Notre convention collective prévoit que les heures supplémentaires seront offertes de façon équitable aux employé-e-s qualifiés mais il y a des cas où l’employeur ne satisfait pas à cette exigence. L’employeur se fonde plutôt sur le niveau de productivité des employé-e-s pour déterminer à qui les heures supplémentaires seront offertes. Cela constitue une infraction à notre convention et les membres affectés devraient déposer un grief sur la conduite de l’employeur.
La plupart des infractions à la convention se produisent à Service Canada, mais d’autres ministères adoptent la même pratique. En 2007, des membres du SEIC à Scarborough (Ontario) ont gagné en arbitrage un grief à ce sujet (Bunyan et al.) mais la direction continue d’en faire fi.
Dans l’affaire Bunyan, l’employeur a refusé de donner au personnel du bureau de Scarborough des occasions d’effectuer des heures supplémentaires en prétendant que le bureau entier avait un faible taux de productivité. L’arbitre a rejeté cet argument, indiquant que l’employeur ne peut pas établir des obstacles à l’accès aux heures supplémentaires qui s’ajoutent à ceux que prévoit la convention collective. La direction prétend maintenant que la décision sur l’affaire Bunyan ne l’empêche de priver qu’un bureau entier d’occasions d’effectuer des heures supplémentaires mais qu’elle ne l’empêche pas de barrer l’accès aux heures supplémentaires à un-e employé-e individuel qui a un bas taux de productivité. Le syndicat n’en convient pas du tout.

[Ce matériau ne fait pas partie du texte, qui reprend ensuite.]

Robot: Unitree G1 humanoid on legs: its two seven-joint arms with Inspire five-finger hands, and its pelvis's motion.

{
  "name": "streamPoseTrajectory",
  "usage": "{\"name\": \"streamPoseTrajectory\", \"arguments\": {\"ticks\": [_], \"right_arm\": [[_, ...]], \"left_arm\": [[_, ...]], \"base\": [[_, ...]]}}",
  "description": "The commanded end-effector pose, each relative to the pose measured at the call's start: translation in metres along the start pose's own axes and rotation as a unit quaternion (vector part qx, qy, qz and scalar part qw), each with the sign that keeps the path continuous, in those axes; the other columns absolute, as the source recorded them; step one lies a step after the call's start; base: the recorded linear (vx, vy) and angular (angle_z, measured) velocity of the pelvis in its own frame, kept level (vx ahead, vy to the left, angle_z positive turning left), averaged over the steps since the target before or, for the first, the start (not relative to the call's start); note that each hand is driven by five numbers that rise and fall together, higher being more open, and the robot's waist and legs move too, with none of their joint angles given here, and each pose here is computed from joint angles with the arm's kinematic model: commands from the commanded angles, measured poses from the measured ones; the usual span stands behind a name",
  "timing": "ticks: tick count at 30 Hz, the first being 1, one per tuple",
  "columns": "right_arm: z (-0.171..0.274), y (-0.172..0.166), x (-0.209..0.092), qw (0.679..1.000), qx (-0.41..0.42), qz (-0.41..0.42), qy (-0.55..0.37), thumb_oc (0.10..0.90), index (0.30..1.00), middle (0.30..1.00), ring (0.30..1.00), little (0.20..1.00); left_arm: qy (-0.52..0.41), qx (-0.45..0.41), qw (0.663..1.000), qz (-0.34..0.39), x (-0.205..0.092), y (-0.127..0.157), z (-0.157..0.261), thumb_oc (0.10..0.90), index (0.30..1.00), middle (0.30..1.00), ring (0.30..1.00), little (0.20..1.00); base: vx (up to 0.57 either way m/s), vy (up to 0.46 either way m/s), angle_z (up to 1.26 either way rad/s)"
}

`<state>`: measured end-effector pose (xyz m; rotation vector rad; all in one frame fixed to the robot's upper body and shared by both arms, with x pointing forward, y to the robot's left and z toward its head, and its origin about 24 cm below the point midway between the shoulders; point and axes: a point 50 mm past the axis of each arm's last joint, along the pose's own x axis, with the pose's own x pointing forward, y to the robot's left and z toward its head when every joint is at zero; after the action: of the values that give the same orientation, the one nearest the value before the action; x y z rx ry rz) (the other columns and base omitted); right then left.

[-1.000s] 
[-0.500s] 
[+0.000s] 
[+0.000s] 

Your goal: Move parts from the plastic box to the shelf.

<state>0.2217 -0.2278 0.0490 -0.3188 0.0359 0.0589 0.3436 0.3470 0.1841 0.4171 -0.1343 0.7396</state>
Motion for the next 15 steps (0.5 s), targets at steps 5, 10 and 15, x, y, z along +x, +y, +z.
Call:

Voici ce que la convention collective stipule au sujet de l’attribution du travail supplémentaire :
Sous réserve des nécessités du service, l’Employeur s’efforce autant que possible de ne pas prescrire un nombre excessif d’heures supplémentaires et d’offrir le travail supplémentaire de façon équitable entre les employé-e-s qualifiés qui sont facilement disponibles.

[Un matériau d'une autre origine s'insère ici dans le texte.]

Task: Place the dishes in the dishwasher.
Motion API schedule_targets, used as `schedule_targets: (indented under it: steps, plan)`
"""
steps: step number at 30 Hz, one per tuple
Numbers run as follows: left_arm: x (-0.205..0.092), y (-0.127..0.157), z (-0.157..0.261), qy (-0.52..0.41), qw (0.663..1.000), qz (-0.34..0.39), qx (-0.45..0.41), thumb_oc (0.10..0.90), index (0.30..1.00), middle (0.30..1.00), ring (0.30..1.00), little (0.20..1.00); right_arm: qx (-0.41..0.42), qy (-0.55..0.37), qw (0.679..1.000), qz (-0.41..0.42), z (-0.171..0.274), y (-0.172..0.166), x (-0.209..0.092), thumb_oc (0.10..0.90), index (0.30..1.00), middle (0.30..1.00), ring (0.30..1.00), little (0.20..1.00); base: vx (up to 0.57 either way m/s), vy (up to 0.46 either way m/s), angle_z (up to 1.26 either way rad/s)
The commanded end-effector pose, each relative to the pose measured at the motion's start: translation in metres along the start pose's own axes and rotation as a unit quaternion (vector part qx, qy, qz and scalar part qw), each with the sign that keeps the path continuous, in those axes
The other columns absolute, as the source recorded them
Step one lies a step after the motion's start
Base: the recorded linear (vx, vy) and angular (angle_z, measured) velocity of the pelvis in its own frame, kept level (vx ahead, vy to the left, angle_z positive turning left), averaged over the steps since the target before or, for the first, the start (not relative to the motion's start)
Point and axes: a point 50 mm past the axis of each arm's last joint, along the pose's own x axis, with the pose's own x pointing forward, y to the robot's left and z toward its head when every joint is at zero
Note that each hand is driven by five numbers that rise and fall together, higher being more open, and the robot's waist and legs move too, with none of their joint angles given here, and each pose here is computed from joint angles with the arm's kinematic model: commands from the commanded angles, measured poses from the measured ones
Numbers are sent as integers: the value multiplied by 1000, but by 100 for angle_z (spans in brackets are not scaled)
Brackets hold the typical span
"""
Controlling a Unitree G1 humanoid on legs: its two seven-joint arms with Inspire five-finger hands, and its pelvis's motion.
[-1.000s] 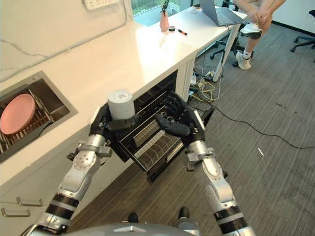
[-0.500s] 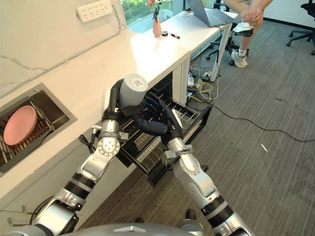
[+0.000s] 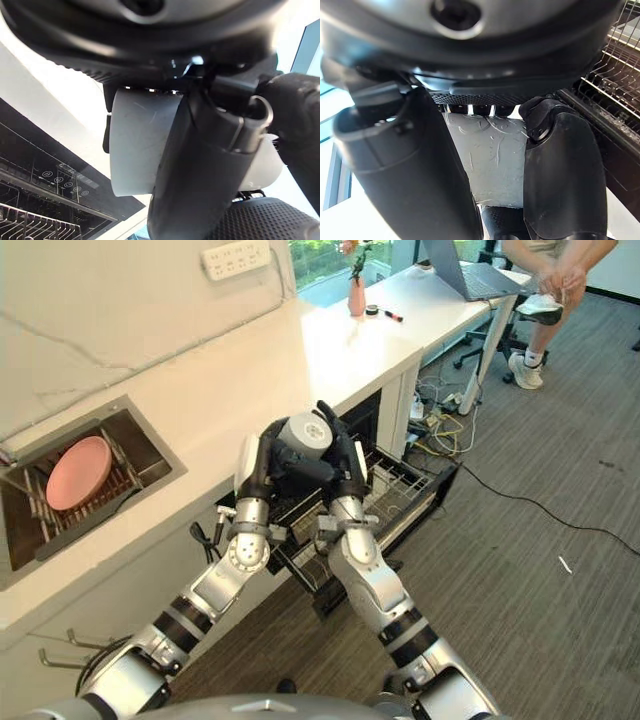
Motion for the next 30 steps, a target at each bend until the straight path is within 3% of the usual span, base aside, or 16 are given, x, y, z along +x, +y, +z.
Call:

La convention collective ne lie nullement les heures supplémentaires aux niveaux de productivité, que ce soit d’un-e seul-e employé-e ou d’un bureau entier. Si la direction s’inquiète de la productivité d’un-e employé-e, elle dispose de recours légitimes pour rectifier la situation. Or, la privation de travail supplémentaire n’est est pas un.

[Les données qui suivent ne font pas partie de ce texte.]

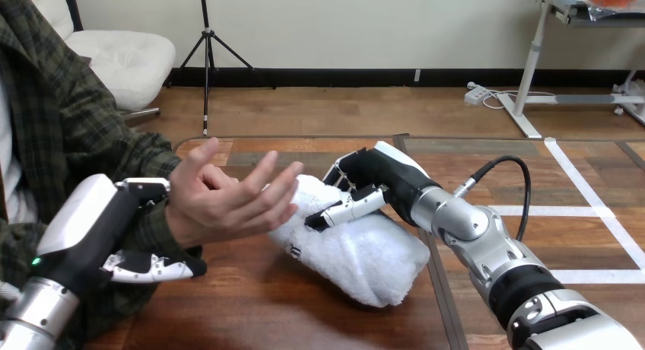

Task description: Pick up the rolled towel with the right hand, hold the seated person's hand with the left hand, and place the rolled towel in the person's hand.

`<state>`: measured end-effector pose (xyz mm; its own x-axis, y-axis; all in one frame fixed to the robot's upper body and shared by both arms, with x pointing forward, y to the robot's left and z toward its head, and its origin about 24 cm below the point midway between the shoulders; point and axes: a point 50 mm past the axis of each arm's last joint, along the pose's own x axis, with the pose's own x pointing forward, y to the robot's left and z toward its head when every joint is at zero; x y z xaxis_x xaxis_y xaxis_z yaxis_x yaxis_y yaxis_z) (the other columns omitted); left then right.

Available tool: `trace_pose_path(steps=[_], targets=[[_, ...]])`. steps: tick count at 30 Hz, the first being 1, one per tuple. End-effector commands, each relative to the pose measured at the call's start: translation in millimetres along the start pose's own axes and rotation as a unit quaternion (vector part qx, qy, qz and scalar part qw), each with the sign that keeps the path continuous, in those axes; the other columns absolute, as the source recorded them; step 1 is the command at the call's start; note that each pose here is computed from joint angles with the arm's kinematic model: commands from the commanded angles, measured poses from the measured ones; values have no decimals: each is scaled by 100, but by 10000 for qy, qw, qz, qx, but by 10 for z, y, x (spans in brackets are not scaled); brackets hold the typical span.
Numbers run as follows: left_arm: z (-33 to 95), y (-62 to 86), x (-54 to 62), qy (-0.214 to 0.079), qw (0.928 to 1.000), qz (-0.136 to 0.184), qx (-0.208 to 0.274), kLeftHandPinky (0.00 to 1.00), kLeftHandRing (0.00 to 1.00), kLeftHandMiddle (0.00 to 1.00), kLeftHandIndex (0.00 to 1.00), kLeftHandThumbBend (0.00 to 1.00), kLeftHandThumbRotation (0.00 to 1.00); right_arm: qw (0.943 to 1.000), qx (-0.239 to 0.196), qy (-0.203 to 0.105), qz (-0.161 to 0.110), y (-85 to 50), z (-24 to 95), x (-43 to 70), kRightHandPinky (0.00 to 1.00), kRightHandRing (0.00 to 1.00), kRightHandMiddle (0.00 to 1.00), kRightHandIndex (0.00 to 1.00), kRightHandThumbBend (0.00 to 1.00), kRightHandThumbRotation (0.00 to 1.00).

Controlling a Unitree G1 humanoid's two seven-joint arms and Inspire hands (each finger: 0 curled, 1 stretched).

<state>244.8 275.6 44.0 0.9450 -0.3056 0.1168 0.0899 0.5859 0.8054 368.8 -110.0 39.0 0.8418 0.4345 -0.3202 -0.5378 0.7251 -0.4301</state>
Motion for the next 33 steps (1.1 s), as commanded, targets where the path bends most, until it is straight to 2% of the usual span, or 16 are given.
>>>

Si vous vous voyez privé d’occasions d’effectuer des heures supplémentaires, le syndicat recommande que vous déposiez un grief. Le libellé est simple :
Énoncé du grief :
Je m’estime lésé-e par le refus de l’employeur de m’offrir des heures supplémentaires le (dates) même si je suis qualifié-e et facilement disponible. Cela va à l’encontre du paragraphe 28.05 de la convention collective du groupe PA.
Redressement demandé :
Qu’on me dédommage de toutes les heures supplémentaires que j’ai manquées.
Les conventions collectives sont faites pour être respectées. Si nous n’insistons pas pour que la convention soit mise en application quand l’employeur la viole, il ne vaudrait pas mieux que nous n’ayons pas de convention. Si vous désirez des précisions au sujet de vos droits, consultez votre délégué-e syndical-e, un-e dirigeant-e de votre section locale ou votre bureau syndical régional du SEIC.